Action item. Using the data below, transcribe exactly everything from the line that contains "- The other" down to the line that contains "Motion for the". Include both of those lines and none of the pictures.

====== Information shown ======

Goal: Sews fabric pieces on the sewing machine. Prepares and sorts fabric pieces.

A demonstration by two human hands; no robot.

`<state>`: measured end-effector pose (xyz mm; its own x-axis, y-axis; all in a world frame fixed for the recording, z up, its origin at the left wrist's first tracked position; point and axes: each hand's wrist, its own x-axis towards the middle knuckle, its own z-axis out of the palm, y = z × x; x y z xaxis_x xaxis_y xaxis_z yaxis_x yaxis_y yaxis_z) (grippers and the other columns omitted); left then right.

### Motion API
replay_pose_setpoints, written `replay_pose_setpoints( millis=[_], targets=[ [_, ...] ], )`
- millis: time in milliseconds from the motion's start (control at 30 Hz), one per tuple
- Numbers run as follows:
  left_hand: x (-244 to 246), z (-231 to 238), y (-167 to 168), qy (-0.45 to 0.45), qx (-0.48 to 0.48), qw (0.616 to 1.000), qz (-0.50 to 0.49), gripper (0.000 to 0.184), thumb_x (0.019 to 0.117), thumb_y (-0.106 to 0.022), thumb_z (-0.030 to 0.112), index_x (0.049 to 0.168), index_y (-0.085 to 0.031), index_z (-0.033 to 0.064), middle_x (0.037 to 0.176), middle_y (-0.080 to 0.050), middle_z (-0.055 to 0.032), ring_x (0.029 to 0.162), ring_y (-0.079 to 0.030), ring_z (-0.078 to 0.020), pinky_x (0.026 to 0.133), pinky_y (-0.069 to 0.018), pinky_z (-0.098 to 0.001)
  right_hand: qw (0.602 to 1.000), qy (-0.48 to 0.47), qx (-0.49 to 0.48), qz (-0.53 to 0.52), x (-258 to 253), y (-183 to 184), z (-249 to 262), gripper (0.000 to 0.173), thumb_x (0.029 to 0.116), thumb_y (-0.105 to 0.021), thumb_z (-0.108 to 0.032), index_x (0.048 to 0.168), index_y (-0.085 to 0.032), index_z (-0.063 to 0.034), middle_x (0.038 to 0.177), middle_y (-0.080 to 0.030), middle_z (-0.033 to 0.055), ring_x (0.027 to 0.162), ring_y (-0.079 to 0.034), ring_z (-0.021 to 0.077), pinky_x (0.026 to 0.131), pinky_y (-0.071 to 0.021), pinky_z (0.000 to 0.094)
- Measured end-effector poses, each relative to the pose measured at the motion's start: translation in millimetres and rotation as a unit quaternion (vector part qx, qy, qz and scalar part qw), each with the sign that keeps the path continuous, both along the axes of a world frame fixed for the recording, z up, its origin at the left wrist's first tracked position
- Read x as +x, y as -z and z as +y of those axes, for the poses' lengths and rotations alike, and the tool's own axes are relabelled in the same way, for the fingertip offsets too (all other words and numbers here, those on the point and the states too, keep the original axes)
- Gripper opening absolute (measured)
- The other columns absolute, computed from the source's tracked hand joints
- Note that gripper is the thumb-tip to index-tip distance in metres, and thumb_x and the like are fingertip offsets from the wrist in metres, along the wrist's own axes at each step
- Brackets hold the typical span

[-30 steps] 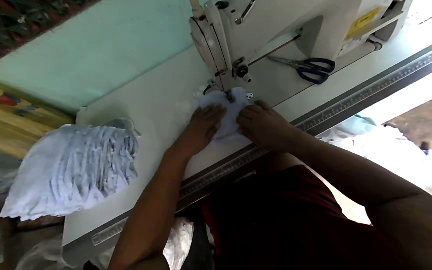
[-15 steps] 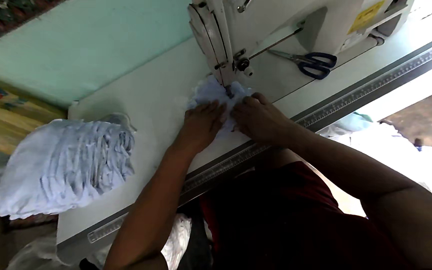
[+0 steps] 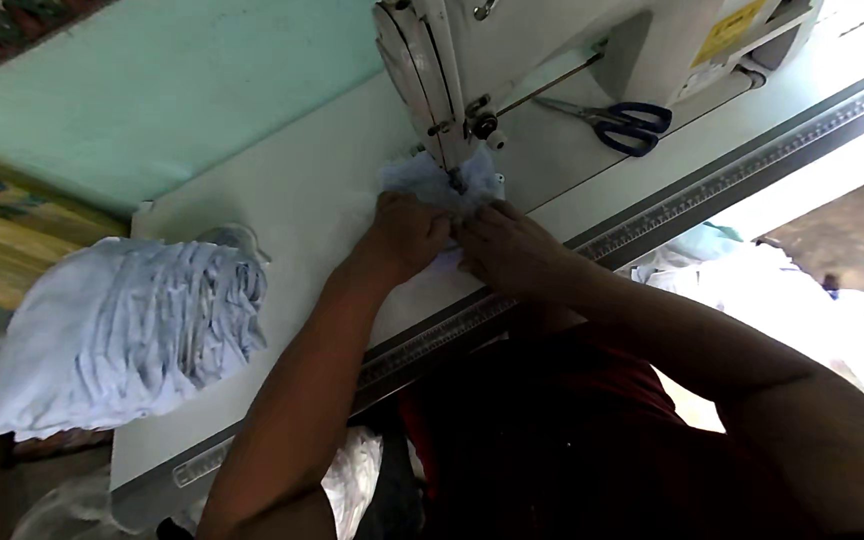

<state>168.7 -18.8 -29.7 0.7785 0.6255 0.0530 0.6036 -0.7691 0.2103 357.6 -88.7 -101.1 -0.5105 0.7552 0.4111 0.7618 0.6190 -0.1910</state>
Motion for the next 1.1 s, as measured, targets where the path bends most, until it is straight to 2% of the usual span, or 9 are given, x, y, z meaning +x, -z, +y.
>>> replay_pose_setpoints(
  millis=[133,300,400,467,633,733,900,967,1100],
  targets=[
    [-19,25,18,0.055,-0.005,0.998,-0.008,0.036,0.1054,-0.044,0.016,0.129,-0.071,0.0138,0.140,-0.064,-0.0095,0.143,-0.047,-0.0351,0.121,-0.0104,-0.0709,0.999,0.018,-0.024,-0.027,17,-3,8,0.044,0.1069,-0.047,-0.034,0.132,-0.065,-0.0021,0.129,-0.066,0.0188,0.128,-0.058,0.0384,0.117,-0.0351,0.0575],
    [-18,14,28,0.008,-0.011,1.000,-0.022,0.038,0.1055,-0.045,0.015,0.137,-0.067,0.0162,0.142,-0.062,-0.0118,0.136,-0.054,-0.0334,0.115,-0.0311,-0.0639,0.998,0.046,-0.036,-0.021,23,-6,16,0.038,0.1057,-0.049,-0.030,0.126,-0.068,-0.0035,0.130,-0.066,0.0181,0.131,-0.055,0.0406,0.115,-0.0325,0.0645],
    [-5,5,25,-0.031,-0.007,0.999,0.005,0.036,0.1052,-0.047,0.015,0.134,-0.067,0.0093,0.137,-0.064,-0.0158,0.132,-0.055,-0.0370,0.110,-0.0334,-0.0659,0.998,0.055,-0.037,-0.006,10,-7,14,0.042,0.1041,-0.054,-0.028,0.135,-0.062,-0.0002,0.133,-0.063,0.0204,0.129,-0.056,0.0396,0.110,-0.0389,0.0593],
    [1,2,21,-0.060,-0.021,0.998,0.013,0.037,0.1039,-0.050,0.013,0.139,-0.060,0.0056,0.133,-0.065,-0.0180,0.129,-0.057,-0.0394,0.109,-0.0365,-0.0648,0.997,0.059,-0.041,-0.008,8,-4,12,0.040,0.1044,-0.054,-0.029,0.131,-0.064,0.0001,0.130,-0.064,0.0200,0.125,-0.058,0.0384,0.109,-0.0403,0.0578],
    [7,-4,16,-0.065,-0.023,0.998,0.014,0.033,0.1079,-0.047,0.014,0.134,-0.064,0.0029,0.130,-0.066,-0.0219,0.127,-0.058,-0.0404,0.112,-0.0411,-0.0551,0.995,0.077,-0.061,-0.035,26,-11,21,0.038,0.1070,-0.048,-0.030,0.126,-0.067,-0.0034,0.130,-0.066,0.0165,0.130,-0.057,0.0392,0.115,-0.0286,0.0681],
    [17,-10,6,-0.107,-0.059,0.993,0.008,0.033,0.1080,-0.048,0.012,0.133,-0.066,0.0012,0.123,-0.067,-0.0239,0.119,-0.063,-0.0386,0.106,-0.0471,-0.0534,0.994,0.081,-0.063,-0.032,34,-12,33,0.040,0.1069,-0.047,-0.034,0.125,-0.068,-0.0055,0.132,-0.066,0.0151,0.135,-0.053,0.0407,0.116,-0.0255,0.0711],
    [31,-9,-1,-0.164,-0.083,0.982,0.035,0.031,0.1051,-0.055,0.013,0.132,-0.067,0.0034,0.125,-0.067,-0.0211,0.120,-0.064,-0.0351,0.105,-0.0484,-0.0514,0.990,0.109,-0.082,-0.028,46,-10,49,0.048,0.1086,-0.040,-0.043,0.136,-0.064,-0.0111,0.142,-0.061,0.0184,0.143,-0.043,0.0450,0.118,-0.0202,0.0724],
    [31,-5,0,-0.160,-0.082,0.983,0.027,0.031,0.1024,-0.061,0.015,0.131,-0.068,0.0035,0.124,-0.067,-0.0215,0.119,-0.064,-0.0356,0.105,-0.0479,-0.0522,0.992,0.118,-0.053,-0.006,45,-10,45,0.040,0.1066,-0.048,-0.032,0.129,-0.068,-0.0058,0.137,-0.060,0.0235,0.136,-0.047,0.0475,0.114,-0.0266,0.0698],
    [23,2,10,-0.174,-0.101,0.978,-0.045,0.039,0.0972,-0.071,0.024,0.131,-0.068,0.0053,0.122,-0.069,-0.0183,0.111,-0.067,-0.0313,0.100,-0.0519,-0.0493,0.999,0.040,0.027,-0.003,39,-6,33,0.023,0.0967,-0.058,-0.015,0.113,-0.073,-0.0083,0.119,-0.067,0.0193,0.119,-0.058,0.0448,0.103,-0.0422,0.0641]
  ],
)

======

Exercise response.
- The other columns absolute, computed from the source's tracked hand joints
- Note that gripper is the thumb-tip to index-tip distance in metres, and thumb_x and the like are fingertip offsets from the wrist in metres, along the wrist's own axes at each step
- Brackets hold the typical span

[-30 steps] 
[-15 steps] 
[+0 steps] 

<state>168.7 -18.8 -29.7 0.7785 0.6255 0.0530 0.6036 -0.7691 0.2103 357.6 -88.7 -101.1 -0.5105 0.7552 0.4111 0.7618 0.6190 -0.1910</state>
Motion for the next 1.1 s, as measured, targets where the path bends most, until it is straight to 2% of the usual span, or 9 are given, x, y, z meaning +x, -z, +y.

There is nothing more to the exercise.